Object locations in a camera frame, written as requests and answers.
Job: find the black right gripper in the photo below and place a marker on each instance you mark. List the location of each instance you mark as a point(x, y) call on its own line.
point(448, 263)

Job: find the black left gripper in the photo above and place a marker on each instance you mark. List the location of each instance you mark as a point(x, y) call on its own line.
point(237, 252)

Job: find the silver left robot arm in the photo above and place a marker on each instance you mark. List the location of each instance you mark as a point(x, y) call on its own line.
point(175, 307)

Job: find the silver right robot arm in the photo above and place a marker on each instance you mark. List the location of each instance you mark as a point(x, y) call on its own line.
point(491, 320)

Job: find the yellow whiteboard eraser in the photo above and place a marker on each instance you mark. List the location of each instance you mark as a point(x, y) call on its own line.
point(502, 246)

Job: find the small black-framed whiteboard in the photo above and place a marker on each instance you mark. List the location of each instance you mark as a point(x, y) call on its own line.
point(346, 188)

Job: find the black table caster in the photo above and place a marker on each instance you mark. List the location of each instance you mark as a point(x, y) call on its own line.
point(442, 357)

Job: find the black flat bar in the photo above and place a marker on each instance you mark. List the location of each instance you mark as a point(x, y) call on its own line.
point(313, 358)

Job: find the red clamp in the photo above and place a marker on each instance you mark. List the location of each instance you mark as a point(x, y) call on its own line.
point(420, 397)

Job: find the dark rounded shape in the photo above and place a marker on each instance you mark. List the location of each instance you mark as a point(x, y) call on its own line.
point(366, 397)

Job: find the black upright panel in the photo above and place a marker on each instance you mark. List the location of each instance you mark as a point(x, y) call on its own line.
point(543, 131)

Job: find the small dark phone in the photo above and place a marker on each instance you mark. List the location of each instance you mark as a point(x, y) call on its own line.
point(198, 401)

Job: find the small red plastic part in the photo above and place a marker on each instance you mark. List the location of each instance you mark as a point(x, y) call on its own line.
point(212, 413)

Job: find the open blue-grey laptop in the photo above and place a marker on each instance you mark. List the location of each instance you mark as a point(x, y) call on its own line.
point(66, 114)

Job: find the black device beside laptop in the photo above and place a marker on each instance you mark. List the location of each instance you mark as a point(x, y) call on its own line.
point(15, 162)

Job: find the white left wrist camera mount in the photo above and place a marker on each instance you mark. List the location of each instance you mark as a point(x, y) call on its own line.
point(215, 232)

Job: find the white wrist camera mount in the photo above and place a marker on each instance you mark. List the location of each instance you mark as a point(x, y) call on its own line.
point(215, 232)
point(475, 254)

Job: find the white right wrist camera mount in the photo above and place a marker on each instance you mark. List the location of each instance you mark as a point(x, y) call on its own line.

════════════════

EXERCISE OBJECTIVE → The material must be written out again in full and without changes.

RESPONSE TO THE EXERCISE →
Object locations in a camera frame, written as requests and answers.
Job: find the black right gripper in the photo below and place a marker on each instance you mark. List the location of each instance you mark as a point(x, y) call on its own line.
point(448, 263)

Job: find the black left gripper in the photo above and place a marker on each instance you mark. List the location of each instance you mark as a point(x, y) call on its own line.
point(237, 252)

Job: find the silver left robot arm in the photo above and place a marker on each instance you mark. List the location of each instance you mark as a point(x, y) call on its own line.
point(175, 307)

Job: find the silver right robot arm in the photo above and place a marker on each instance you mark. List the location of each instance you mark as a point(x, y) call on its own line.
point(491, 320)

Job: find the yellow whiteboard eraser in the photo above and place a marker on each instance you mark. List the location of each instance you mark as a point(x, y) call on its own line.
point(502, 246)

Job: find the small black-framed whiteboard in the photo above and place a marker on each instance you mark. List the location of each instance you mark as a point(x, y) call on its own line.
point(346, 188)

Job: find the black table caster in the photo above and place a marker on each instance you mark. List the location of each instance you mark as a point(x, y) call on its own line.
point(442, 357)

Job: find the black flat bar in the photo above and place a marker on each instance you mark. List the location of each instance you mark as a point(x, y) call on its own line.
point(313, 358)

Job: find the red clamp in the photo above and place a marker on each instance you mark. List the location of each instance you mark as a point(x, y) call on its own line.
point(420, 397)

Job: find the dark rounded shape in the photo above and place a marker on each instance you mark. List the location of each instance you mark as a point(x, y) call on its own line.
point(366, 397)

Job: find the black upright panel in the photo above and place a marker on each instance you mark. List the location of each instance you mark as a point(x, y) call on its own line.
point(543, 131)

Job: find the small dark phone in the photo above and place a marker on each instance you mark. List the location of each instance you mark as a point(x, y) call on its own line.
point(198, 401)

Job: find the small red plastic part in the photo above and place a marker on each instance you mark. List the location of each instance you mark as a point(x, y) call on its own line.
point(212, 413)

Job: find the open blue-grey laptop in the photo above and place a marker on each instance you mark. List the location of each instance you mark as a point(x, y) call on its own line.
point(66, 114)

Job: find the black device beside laptop in the photo above and place a marker on each instance you mark. List the location of each instance you mark as a point(x, y) call on its own line.
point(15, 162)

Job: find the white left wrist camera mount in the photo above and place a marker on each instance you mark. List the location of each instance you mark as a point(x, y) call on its own line.
point(215, 232)

Job: find the white wrist camera mount in the photo above and place a marker on each instance you mark. List the location of each instance you mark as a point(x, y) call on its own line.
point(215, 232)
point(475, 254)

Job: find the white right wrist camera mount in the photo above and place a marker on each instance you mark. List the location of each instance you mark as a point(x, y) call on its own line.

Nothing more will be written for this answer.